As for the Divine, you don't really see those consequences, you read about them at the end of the game. The rest of their story is concluded in the DLC--which you have to pay for.
You have some bearing on Leliana's change, though it hinges on one dialog choice at the beginning of the game without any indications it's even important. Her end result if you killed her in Origins is so ludicrous that I would rather she didn't exist at all.
Nearly every choice feels like an illusion because the end result is so similar that it hardly matters, at least the seemingly important ones. Also, all final conclusions are in the DLC--which you have to pay for.
I don't understand your point here. You learn in the epilogue of DA:I how Leliana will be as a Divine, just as you learn how Emhyr, Ciri, or Radovid rules. How is this any different? The difference is actually that in Trespasser you get to see it, while The Witcher 3 is over and that will never be fleshed out more either in DLC or future games. The choices you made as to who rules the North in The Witcher also only exists in epilogue, therefore is it now a bad choice/consequense situation? I decided to have Radovid removed from the equation and Novigrad didn't change, the game didn't change, i wasn't chased or investigated, i got a 30 second epilogue slide just like i did with making Leliana Divine.

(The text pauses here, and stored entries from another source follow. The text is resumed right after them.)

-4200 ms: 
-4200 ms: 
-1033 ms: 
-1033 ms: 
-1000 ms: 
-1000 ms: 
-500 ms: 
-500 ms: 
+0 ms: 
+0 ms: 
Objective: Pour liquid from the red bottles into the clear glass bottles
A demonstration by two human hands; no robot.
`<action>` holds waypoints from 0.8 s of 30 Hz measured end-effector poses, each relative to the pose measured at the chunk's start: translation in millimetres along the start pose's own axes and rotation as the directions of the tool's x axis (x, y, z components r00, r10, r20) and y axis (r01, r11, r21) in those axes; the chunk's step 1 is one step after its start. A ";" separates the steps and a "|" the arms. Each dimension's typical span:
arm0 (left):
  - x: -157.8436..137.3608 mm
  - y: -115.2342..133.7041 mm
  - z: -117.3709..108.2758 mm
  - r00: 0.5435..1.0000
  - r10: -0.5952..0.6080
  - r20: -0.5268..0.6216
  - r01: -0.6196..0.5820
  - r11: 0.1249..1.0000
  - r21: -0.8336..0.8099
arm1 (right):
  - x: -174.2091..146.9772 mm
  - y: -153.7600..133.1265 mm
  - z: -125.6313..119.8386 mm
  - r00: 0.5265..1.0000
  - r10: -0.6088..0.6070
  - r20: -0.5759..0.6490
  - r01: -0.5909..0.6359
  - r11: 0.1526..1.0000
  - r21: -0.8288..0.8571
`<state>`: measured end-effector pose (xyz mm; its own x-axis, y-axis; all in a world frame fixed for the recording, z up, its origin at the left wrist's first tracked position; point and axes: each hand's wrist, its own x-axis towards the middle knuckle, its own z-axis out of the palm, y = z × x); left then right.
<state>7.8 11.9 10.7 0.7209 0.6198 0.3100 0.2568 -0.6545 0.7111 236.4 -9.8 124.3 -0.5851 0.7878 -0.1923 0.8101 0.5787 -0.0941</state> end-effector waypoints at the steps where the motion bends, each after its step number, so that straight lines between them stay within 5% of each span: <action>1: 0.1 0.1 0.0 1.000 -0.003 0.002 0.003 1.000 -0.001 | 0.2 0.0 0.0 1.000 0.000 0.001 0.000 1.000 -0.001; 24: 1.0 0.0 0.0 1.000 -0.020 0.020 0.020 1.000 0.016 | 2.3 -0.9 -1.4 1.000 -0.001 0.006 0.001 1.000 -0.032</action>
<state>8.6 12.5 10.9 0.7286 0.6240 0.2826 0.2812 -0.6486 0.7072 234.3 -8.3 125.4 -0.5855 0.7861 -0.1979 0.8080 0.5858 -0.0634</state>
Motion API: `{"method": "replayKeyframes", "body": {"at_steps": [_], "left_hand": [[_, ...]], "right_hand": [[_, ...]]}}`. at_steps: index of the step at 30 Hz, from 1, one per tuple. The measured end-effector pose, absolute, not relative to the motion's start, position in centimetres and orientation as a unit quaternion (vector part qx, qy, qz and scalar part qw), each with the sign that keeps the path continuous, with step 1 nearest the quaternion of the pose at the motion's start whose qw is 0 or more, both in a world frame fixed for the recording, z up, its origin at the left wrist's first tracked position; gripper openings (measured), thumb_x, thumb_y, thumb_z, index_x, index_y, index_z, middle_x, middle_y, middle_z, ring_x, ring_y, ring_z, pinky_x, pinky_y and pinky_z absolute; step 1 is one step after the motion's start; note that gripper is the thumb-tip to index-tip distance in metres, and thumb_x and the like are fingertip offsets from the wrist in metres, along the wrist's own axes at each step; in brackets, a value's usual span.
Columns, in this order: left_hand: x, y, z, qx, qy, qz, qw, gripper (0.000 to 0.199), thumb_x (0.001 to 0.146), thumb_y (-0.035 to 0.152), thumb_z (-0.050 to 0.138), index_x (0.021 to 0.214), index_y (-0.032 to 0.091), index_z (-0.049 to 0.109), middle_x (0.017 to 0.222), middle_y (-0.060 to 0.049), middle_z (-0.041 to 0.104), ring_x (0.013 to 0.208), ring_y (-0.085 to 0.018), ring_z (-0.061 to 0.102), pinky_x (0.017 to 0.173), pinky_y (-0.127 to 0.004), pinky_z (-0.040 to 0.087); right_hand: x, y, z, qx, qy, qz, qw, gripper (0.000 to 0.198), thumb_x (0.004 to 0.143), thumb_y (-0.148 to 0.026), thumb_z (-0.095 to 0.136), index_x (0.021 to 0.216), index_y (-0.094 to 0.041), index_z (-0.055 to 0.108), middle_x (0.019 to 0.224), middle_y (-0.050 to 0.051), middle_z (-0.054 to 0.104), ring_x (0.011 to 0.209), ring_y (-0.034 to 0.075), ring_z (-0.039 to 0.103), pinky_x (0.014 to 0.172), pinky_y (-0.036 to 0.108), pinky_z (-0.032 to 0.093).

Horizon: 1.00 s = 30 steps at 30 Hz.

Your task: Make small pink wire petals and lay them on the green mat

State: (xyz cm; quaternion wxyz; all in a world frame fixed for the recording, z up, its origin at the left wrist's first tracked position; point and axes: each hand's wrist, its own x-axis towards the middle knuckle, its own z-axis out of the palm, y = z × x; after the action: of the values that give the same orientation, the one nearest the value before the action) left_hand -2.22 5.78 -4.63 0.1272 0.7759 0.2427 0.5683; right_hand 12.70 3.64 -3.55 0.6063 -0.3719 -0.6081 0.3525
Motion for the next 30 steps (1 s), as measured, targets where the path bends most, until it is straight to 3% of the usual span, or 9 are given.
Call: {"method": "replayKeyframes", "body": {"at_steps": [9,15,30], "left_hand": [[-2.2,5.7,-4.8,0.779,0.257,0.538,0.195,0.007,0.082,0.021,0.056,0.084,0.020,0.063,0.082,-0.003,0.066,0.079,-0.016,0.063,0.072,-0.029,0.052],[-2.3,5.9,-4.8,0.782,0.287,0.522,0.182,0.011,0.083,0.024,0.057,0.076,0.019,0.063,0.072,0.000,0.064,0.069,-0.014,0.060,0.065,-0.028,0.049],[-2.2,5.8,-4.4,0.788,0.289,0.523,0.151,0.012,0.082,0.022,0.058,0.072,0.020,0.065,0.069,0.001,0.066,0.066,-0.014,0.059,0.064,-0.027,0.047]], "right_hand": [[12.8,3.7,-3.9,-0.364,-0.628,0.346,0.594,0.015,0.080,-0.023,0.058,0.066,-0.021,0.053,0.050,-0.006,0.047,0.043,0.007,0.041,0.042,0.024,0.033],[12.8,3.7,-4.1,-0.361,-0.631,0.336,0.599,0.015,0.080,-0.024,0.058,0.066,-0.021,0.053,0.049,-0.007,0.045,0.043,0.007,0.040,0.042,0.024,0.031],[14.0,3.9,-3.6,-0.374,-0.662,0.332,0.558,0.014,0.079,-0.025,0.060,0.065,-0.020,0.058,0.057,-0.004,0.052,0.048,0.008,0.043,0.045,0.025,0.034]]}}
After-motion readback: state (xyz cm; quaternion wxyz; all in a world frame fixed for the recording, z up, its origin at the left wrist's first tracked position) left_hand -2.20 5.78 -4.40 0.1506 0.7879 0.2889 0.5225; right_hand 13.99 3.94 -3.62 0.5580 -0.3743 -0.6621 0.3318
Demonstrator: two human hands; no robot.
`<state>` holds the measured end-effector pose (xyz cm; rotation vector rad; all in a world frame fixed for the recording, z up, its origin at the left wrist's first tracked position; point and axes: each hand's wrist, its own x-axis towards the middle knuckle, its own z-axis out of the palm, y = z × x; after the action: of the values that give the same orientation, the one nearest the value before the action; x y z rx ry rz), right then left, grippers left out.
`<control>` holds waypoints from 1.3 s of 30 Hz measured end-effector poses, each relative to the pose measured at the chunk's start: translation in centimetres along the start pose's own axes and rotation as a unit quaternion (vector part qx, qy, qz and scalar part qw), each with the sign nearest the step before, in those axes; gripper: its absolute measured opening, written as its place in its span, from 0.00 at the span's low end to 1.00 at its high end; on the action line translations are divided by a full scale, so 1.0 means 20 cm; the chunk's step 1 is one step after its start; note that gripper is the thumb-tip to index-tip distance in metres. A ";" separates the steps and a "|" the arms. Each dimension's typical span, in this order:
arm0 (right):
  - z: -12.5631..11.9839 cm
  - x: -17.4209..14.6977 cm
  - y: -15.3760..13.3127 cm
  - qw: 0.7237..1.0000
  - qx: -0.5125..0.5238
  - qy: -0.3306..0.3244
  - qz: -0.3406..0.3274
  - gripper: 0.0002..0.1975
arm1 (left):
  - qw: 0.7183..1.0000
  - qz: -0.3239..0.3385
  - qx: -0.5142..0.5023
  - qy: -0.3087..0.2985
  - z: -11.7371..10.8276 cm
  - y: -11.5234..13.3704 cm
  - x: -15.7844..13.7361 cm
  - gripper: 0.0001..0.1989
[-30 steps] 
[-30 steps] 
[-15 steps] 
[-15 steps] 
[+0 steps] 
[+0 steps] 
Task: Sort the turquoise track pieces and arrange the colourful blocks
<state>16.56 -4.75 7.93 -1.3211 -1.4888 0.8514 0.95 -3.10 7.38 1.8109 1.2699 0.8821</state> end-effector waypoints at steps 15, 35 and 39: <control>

You say this last part like its a bad thing. DA is expanding, and we are learning more and seeing our choice's branching out. The Witcher will also have paid content and it will not touch the main story or the choices we made, and this is a good thing? I accept that people don't like how DA:I handled choices and consequenses, but in my opinion they did it quite well seeing where the series is and how many variables there is per save and how much dialogue has to altered etc.
PS - The second point was solved in Trespasser, quite brilliantly i might add.